World Heritage

Official Records of Macao during the Qing Dynasty (1693–1886) — Chapas Sínicas

The Chapas Sínicas, official records of Macao under the Qing dynasty (1693–1886), held at the Torre do Tombo in Lisbon and inscribed on UNESCO's Memory of the World.

The Chapas Sínicas (東波檔) are one of the most remarkable documentary collections linking Europe and China. The archive comprises more than 3,600 documents, produced and received by the Procuratorate of the Leal Senado of Macao over nearly two centuries, between 1693 and 1886, and today kept at the National Archive of the Torre do Tombo in Lisbon. On 30 October 2017, this collection was inscribed on UNESCO’s International Memory of the World Register, in a joint nomination by the People’s Republic of China and Portugal — one of the rare cases in which two states share responsibility for a single documentary heritage.

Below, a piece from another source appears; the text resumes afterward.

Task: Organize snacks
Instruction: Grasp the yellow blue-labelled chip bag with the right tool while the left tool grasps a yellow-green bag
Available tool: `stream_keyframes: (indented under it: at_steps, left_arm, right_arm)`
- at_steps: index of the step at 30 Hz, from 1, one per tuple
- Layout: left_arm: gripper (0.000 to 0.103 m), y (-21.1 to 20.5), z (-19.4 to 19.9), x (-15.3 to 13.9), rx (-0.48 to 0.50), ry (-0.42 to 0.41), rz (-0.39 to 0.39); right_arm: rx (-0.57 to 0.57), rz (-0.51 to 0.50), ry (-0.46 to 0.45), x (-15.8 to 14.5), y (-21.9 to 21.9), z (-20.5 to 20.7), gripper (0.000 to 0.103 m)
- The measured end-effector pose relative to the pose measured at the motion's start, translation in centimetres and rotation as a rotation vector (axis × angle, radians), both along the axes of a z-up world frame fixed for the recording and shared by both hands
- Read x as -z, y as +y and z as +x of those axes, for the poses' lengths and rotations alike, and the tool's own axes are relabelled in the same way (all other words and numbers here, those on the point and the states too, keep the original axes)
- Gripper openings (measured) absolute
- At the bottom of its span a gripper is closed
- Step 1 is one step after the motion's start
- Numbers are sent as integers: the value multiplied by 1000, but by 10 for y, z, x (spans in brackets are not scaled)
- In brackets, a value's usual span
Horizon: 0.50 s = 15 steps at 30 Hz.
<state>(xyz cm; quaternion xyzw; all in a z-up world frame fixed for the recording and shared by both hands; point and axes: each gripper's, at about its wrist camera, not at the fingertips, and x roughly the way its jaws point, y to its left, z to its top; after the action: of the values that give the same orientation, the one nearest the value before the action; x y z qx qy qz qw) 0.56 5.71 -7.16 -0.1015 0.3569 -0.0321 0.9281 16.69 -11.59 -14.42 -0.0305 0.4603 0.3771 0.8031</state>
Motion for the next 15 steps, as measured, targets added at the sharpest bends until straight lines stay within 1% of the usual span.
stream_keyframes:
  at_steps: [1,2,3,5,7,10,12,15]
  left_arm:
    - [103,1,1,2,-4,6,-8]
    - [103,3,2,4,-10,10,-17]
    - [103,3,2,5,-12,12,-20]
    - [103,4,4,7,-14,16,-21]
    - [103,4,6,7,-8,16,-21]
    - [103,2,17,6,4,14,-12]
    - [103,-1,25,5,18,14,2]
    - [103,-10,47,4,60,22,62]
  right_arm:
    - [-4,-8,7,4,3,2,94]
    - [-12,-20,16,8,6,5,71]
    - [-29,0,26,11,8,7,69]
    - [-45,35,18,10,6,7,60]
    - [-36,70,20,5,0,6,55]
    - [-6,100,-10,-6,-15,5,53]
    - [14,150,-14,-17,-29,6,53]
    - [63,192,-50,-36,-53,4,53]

An archive of the administration of Macao

The name “chapas” derives from the term used for the official documents exchanged between the Portuguese authorities of Macao and the Chinese mandarinate; “sínicas” refers to their Chinese origin and language. The collection brings together more than 1,500 official letters written in Chinese, five volumes containing copies of the Portuguese translations kept by the Leal Senado, and several bundles of loose documentation. The bulk of the holdings consists of correspondence between the procurators of the Leal Senado and the representatives of the Celestial Empire in the neighbouring region of Xiangshan, in Guangdong province.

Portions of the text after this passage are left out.